Collected data:
════════════════════
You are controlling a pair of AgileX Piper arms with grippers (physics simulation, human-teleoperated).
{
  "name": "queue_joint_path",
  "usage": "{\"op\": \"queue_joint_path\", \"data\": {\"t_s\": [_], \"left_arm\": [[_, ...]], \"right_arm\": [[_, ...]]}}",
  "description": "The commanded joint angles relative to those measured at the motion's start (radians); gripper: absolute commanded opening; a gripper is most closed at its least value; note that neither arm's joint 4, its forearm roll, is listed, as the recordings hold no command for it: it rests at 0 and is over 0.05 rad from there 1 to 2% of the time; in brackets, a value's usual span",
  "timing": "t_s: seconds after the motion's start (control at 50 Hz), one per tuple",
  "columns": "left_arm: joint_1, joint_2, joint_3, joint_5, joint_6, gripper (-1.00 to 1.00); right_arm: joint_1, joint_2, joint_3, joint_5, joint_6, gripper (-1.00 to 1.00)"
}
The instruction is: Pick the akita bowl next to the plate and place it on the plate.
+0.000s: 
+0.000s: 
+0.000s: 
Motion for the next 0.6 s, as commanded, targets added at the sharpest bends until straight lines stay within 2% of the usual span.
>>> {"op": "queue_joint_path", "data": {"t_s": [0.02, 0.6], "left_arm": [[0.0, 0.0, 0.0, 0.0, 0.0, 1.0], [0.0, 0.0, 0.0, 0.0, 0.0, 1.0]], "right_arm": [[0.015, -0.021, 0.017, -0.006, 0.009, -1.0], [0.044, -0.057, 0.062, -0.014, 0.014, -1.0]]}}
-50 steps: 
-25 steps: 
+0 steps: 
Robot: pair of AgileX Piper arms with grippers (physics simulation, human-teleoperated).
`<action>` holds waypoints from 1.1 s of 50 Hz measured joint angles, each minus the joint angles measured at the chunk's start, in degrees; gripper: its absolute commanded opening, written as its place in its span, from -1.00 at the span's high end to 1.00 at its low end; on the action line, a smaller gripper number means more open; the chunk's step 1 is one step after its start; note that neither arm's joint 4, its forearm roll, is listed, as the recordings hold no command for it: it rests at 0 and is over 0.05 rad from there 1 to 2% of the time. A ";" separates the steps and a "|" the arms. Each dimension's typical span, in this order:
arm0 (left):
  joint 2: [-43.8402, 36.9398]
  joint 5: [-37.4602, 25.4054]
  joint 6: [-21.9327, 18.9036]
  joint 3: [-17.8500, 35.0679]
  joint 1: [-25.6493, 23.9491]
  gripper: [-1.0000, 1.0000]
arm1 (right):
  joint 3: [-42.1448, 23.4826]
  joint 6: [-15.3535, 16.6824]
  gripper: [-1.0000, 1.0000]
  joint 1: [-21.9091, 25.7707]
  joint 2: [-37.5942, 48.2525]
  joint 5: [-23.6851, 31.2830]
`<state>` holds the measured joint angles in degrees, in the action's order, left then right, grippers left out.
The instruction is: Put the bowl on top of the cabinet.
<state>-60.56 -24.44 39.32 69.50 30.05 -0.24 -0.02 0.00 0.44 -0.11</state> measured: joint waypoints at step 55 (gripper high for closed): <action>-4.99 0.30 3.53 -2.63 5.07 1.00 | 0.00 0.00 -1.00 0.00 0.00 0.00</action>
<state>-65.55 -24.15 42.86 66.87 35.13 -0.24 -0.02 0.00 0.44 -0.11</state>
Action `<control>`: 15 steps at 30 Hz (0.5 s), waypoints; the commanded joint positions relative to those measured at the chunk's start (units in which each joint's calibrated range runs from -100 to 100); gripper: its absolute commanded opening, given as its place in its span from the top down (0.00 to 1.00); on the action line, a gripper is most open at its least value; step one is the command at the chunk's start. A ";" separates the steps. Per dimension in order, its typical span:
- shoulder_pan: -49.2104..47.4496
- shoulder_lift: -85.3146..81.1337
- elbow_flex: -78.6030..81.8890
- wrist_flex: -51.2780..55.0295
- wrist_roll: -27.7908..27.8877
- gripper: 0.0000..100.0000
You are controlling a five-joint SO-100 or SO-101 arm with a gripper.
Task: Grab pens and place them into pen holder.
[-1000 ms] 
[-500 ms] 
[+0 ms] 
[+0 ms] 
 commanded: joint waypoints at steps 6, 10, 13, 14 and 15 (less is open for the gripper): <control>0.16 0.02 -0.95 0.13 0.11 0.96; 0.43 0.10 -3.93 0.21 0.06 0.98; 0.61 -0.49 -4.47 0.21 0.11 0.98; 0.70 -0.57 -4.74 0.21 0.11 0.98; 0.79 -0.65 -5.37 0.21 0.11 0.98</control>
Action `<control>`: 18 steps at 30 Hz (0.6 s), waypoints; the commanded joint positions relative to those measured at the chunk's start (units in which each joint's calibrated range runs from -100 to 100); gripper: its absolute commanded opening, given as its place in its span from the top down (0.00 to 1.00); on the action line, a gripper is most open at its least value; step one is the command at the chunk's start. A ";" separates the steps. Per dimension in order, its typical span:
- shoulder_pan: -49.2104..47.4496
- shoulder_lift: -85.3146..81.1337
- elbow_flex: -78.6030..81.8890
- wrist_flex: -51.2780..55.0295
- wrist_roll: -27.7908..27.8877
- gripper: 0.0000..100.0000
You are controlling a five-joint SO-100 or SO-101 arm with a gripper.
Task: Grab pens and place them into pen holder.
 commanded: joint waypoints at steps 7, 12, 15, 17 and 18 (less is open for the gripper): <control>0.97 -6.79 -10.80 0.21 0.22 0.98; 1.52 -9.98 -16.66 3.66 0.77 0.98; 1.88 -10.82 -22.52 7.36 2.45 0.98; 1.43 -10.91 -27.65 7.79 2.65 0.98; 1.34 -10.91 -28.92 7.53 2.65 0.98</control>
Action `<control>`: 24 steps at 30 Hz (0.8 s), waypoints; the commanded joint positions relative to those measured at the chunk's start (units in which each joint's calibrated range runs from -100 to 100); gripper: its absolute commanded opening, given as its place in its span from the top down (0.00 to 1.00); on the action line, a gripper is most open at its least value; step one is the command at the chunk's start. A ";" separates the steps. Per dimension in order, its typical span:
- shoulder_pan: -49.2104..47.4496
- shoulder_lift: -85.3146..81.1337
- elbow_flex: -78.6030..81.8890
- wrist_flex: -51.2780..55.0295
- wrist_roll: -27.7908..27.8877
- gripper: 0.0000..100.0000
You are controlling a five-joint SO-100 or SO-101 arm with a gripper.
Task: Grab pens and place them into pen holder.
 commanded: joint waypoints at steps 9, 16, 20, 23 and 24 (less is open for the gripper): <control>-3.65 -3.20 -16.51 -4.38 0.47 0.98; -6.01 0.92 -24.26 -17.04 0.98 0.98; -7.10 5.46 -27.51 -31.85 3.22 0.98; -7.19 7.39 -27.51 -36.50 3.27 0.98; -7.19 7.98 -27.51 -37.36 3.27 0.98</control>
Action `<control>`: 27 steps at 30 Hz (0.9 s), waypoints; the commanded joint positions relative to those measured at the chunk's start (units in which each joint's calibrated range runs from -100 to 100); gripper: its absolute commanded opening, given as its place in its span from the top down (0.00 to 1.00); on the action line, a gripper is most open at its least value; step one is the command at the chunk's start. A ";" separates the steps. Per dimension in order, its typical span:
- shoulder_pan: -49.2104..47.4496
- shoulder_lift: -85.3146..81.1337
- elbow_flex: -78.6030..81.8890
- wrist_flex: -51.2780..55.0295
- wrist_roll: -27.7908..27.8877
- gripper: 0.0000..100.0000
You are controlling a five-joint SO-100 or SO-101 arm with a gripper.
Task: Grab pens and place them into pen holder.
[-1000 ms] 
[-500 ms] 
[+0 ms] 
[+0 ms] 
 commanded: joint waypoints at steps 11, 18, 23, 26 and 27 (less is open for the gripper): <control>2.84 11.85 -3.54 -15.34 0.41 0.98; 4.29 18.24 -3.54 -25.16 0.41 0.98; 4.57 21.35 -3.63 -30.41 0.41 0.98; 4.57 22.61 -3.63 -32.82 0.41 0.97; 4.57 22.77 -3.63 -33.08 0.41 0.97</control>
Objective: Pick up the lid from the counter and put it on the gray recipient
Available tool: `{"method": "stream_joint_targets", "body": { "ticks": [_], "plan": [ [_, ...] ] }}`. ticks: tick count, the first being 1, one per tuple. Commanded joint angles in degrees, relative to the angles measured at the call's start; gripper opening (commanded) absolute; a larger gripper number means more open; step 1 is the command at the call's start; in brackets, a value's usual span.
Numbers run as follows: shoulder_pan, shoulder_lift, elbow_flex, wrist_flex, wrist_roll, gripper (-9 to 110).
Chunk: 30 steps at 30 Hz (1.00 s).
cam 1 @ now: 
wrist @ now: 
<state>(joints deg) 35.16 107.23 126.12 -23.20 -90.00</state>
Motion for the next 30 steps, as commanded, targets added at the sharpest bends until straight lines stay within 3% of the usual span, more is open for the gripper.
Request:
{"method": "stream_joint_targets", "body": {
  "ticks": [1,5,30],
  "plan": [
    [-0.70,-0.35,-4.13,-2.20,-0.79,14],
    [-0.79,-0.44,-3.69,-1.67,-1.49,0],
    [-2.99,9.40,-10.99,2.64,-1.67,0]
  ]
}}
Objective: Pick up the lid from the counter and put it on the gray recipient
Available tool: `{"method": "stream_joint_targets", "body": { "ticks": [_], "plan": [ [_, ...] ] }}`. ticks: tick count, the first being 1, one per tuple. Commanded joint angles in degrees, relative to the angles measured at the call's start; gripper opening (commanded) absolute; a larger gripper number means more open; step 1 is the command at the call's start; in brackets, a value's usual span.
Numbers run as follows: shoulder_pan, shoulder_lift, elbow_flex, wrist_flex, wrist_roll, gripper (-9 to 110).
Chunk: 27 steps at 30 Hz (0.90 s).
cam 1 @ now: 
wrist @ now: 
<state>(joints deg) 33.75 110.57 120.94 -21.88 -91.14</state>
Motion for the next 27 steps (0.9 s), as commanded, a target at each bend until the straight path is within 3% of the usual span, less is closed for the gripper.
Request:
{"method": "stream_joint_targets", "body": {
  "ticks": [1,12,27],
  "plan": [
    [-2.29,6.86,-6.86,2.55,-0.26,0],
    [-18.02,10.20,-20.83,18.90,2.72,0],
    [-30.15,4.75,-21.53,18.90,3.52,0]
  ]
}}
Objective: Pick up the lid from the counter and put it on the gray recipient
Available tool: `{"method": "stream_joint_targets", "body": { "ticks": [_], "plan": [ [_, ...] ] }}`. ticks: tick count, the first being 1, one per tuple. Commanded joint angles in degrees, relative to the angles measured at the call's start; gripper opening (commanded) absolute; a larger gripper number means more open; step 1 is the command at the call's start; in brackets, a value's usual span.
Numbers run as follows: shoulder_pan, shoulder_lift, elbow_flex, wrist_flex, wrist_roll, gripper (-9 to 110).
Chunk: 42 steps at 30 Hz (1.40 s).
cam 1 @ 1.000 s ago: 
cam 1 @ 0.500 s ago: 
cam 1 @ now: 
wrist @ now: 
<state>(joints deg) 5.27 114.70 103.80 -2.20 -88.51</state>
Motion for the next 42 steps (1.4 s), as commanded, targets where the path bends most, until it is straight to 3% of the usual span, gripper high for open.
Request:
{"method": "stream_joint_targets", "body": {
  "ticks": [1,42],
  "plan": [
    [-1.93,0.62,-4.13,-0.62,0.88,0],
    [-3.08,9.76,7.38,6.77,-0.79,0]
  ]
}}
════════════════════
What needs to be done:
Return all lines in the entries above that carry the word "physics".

Expected output:
You are controlling a pair of AgileX Piper arms with grippers (physics simulation, human-teleoperated).
Robot: pair of AgileX Piper arms with grippers (physics simulation, human-teleoperated).

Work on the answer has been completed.